Addictive Thinking....Understanding Self Deception
It's very hard for me to admit I'm wrong.Whats ironic,the longer I'm clean the more I do see where I am simply wrong or mistaken about a lot of my perceptions.This BB is helping me see where maybe some iron clad stances I've adopted may need to be adjusted.One of those is the use of Suboxone.I really do see where some people are getting help and practicing some principles of recovery.
About a year ago I also changed my views on that whole deal about addiction being so black and white.There are grey areas.
I know what works for me.Its complete abstinence and I really don't see that changing.I have too many hours of research out on that.LOL.....but,I can't be so egocentric to suggest the whole world must follow suit.
I need to keep my mind open.Sometimes I feel like its akin to opening a bear trap.My recovery is a work in progress.I don't think I will ever get to the finish line.If I come on here in the future and proclaim that I have indeed finished....just shoot me.
How is easy is it for you guys to admit you may have been wrong about something on here?
How easy is it for you to forgive a perceived transgression?
Good post tim,
My problem is that i DO take blame for everything, i always feel like it is me who is always wrong...........and so i always catch myslef constanrly apologizing............ But i guess the bottom line is i am a addict, so i do what i do to the max to a hole nother level of extreme.............so see what you are saying though
Pants
My problem is that i DO take blame for everything, i always feel like it is me who is always wrong...........and so i always catch myslef constanrly apologizing............ But i guess the bottom line is i am a addict, so i do what i do to the max to a hole nother level of extreme.............so see what you are saying though
Pants
Pants-Admitting your errors and being a doormat are two different things.
I've followed your story Pants and I don't respond too much because I find the whole situation so disgusting.

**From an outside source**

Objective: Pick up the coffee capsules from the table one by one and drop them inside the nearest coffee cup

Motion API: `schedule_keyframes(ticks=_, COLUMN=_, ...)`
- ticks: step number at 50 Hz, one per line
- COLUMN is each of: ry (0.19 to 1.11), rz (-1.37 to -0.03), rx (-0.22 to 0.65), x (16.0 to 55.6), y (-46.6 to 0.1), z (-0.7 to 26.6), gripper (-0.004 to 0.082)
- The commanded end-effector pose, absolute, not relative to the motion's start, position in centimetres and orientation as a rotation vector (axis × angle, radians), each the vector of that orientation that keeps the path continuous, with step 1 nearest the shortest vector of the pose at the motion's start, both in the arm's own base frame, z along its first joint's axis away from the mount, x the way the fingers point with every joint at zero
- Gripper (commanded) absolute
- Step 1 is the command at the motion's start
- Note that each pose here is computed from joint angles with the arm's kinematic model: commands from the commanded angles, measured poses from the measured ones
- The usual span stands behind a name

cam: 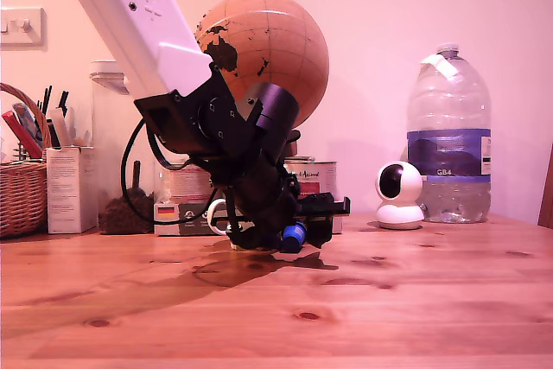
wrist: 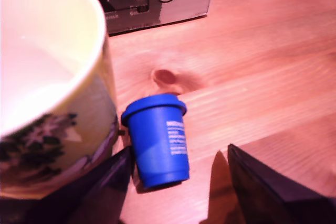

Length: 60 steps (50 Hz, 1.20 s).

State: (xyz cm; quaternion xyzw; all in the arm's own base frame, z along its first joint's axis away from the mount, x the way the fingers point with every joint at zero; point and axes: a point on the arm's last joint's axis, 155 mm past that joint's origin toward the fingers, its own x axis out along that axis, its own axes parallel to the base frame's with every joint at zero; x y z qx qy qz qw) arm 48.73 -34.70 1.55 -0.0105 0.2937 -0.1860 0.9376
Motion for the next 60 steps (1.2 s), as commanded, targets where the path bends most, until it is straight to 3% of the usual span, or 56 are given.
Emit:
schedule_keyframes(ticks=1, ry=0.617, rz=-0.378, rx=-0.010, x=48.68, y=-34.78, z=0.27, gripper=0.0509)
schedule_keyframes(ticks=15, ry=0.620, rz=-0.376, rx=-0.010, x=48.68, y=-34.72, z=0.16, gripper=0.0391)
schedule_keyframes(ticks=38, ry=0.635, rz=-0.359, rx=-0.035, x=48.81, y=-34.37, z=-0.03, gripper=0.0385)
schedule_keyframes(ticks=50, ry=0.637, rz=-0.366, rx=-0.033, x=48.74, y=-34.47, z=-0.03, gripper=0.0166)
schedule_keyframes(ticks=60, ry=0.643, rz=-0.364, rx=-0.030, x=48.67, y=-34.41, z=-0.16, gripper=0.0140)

I'm sure I would say many things I would have to make ammends for.
I don't want to increase that list, but mark things off...LOL
You seem like such a kind person and living in conditions where others take advantage of that is down right inhumane.

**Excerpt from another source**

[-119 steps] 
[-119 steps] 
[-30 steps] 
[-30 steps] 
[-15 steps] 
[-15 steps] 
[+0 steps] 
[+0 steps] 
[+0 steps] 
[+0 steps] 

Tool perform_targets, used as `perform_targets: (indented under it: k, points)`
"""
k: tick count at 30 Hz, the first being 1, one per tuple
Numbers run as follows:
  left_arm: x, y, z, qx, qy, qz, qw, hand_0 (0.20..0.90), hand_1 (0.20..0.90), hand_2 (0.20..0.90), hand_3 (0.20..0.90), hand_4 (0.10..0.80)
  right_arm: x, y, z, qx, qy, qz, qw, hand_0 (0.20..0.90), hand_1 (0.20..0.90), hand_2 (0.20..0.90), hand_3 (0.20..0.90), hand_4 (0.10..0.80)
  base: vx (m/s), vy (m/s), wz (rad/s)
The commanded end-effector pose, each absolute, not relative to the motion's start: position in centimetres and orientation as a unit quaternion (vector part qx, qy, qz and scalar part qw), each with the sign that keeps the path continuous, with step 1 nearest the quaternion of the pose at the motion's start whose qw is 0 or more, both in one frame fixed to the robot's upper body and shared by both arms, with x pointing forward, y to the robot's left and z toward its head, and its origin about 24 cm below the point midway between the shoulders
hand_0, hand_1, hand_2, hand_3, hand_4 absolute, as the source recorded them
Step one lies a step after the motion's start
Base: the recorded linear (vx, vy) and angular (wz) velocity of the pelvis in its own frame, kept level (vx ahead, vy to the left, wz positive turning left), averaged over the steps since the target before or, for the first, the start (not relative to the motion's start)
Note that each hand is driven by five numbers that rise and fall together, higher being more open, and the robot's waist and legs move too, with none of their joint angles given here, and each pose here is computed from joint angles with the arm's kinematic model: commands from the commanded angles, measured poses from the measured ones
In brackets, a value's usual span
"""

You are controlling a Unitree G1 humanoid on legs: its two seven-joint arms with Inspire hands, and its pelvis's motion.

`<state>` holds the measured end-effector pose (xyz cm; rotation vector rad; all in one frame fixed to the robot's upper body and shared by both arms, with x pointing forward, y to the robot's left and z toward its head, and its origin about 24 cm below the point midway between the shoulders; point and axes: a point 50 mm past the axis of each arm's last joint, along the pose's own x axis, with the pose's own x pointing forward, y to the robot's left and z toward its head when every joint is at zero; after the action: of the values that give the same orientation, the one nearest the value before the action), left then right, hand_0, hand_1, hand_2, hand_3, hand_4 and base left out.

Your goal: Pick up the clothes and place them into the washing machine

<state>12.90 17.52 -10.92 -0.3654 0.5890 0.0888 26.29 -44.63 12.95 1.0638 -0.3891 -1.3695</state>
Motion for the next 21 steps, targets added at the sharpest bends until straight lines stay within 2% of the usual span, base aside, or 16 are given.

I don't think you owe anybody a f*cking explanation for anything...excuse my French.I would walk away and go anywhere.
When I was 19 I was kept by an older man who treated me in the same way.I'm not proud of it,but at the time I was trying to support my habit in any way.
One day I had enough.I snapped.I crammed on the brakes in his new Cadillac in the middle of an intersection,hit the steering wheel so hard with my fist that I broke it.
.I told him to f*ck off,got out in the middle of traffic and hitchiked to the airport.I had his credit cards and bought a one way ticket to Dallas.
Do what you have to do.You can repair the damage later.Don't lose your life trying to think of the best way to leave to save face.
Honey........It's hard to save face when you're a** is falling off.
I've followed your story Pants and I don't respond too much because I find the whole situation so disgusting. I'm sure I would say many things I would have to make ammends for.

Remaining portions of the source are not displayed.